Task prompt: An exact copy of the data is required. No picture may appear in it.

Source data:
☆ ☆ ☆
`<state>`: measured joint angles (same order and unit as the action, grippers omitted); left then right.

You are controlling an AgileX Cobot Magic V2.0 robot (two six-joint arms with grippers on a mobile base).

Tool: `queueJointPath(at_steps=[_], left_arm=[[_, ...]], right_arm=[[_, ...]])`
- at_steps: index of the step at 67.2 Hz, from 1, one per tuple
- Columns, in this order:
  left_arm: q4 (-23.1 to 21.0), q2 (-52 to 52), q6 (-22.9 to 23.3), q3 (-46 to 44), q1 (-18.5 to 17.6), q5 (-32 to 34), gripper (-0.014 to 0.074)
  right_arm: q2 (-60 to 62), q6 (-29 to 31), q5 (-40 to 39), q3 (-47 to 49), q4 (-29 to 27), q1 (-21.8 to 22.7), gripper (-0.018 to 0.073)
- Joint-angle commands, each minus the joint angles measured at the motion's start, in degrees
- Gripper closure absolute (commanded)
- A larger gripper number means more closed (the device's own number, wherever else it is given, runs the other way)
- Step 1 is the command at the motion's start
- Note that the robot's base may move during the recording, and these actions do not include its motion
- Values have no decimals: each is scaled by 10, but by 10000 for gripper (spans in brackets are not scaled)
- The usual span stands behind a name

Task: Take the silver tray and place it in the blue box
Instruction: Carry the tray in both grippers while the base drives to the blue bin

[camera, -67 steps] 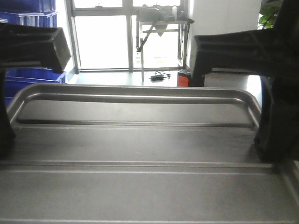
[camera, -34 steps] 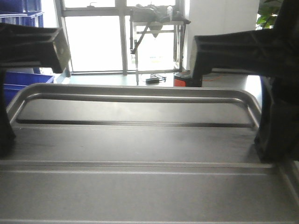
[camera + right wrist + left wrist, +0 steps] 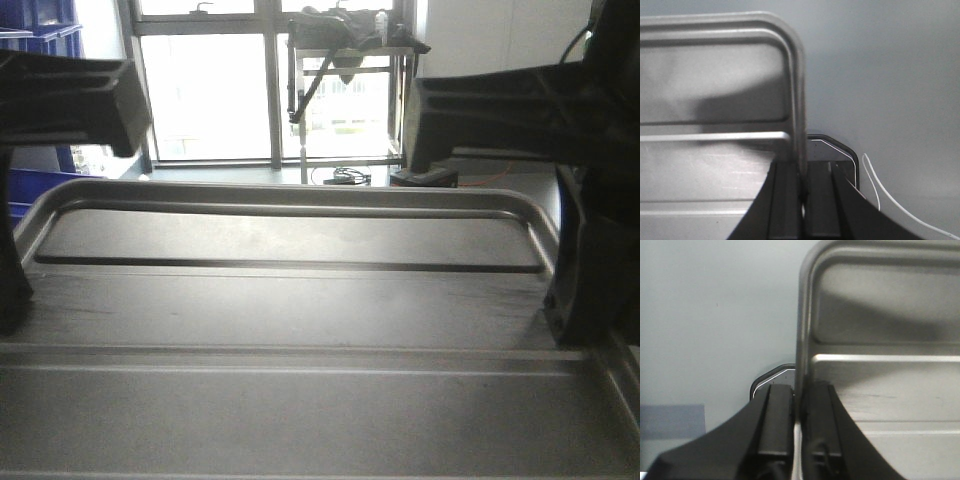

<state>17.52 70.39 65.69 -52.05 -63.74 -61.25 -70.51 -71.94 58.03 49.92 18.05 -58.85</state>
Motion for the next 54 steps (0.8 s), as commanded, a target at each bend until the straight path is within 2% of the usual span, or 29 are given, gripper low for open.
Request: queueJointPath(at_steps=[1, 54], left_arm=[[-1, -13, 1, -16, -6, 30, 591], [0, -13, 1, -16, -6, 29, 591]], right_arm=[[15, -3, -35, 17, 13, -1, 501], [15, -3, -31, 17, 15, -1, 501]])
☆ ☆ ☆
Task result:
`<state>`: measured joint angles (same order and unit as the action, grippers omitted); left then right.

You are controlling an AgileX Cobot Magic V2.0 robot (two six-joint arms with grippers on a mobile base).

Tool: `queueJointPath(at_steps=[_], left_arm=[[_, ...]], right_arm=[[_, ...]])`
- at_steps: index of the step at 67.2 Hz, from 1, one per tuple
- Columns, in this order:
  left_arm: q4 (-23.1 to 21.0), q2 (-52 to 52), q6 (-22.9 to 23.3), q3 (-46 to 44), q1 (-18.5 to 17.6), q5 (-32 to 34), gripper (-0.014 to 0.074)
  right_arm: q2 (-60 to 62), q6 (-29 to 31), q5 (-40 to 39), q3 (-47 to 49), q4 (-29 to 27), q1 (-21.8 to 22.7), gripper (-0.018 to 0.073)
- Joint-angle commands, each minus the joint angles measured at the motion's start, in degrees
- Gripper closure absolute (commanded)
- A larger gripper number means more closed (the device's own number, wherever else it is given, runs the other way)
- Step 1 is the command at the motion's start
- Note that the robot's base may move during the recording, and these actions do not include its motion
- Values have no decimals: each is scaled by 10, but by 10000 for gripper (spans in brackets are not scaled)
- The usual span stands behind a name

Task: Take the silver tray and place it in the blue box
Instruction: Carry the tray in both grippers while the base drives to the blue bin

[camera, -67 steps] 
[camera, -34 steps] 
[camera + right wrist + left wrist, +0 steps] 

<state>17.52 70.39 65.69 -52.05 -63.74 -61.25 -70.51 -71.94 58.03 49.92 18.05 -58.85</state>
Motion for the next 54 steps (0.8 s), as commanded, a target at each bend until the straight path is within 2% of the usual span, or 29 are given, gripper low for open.
Request: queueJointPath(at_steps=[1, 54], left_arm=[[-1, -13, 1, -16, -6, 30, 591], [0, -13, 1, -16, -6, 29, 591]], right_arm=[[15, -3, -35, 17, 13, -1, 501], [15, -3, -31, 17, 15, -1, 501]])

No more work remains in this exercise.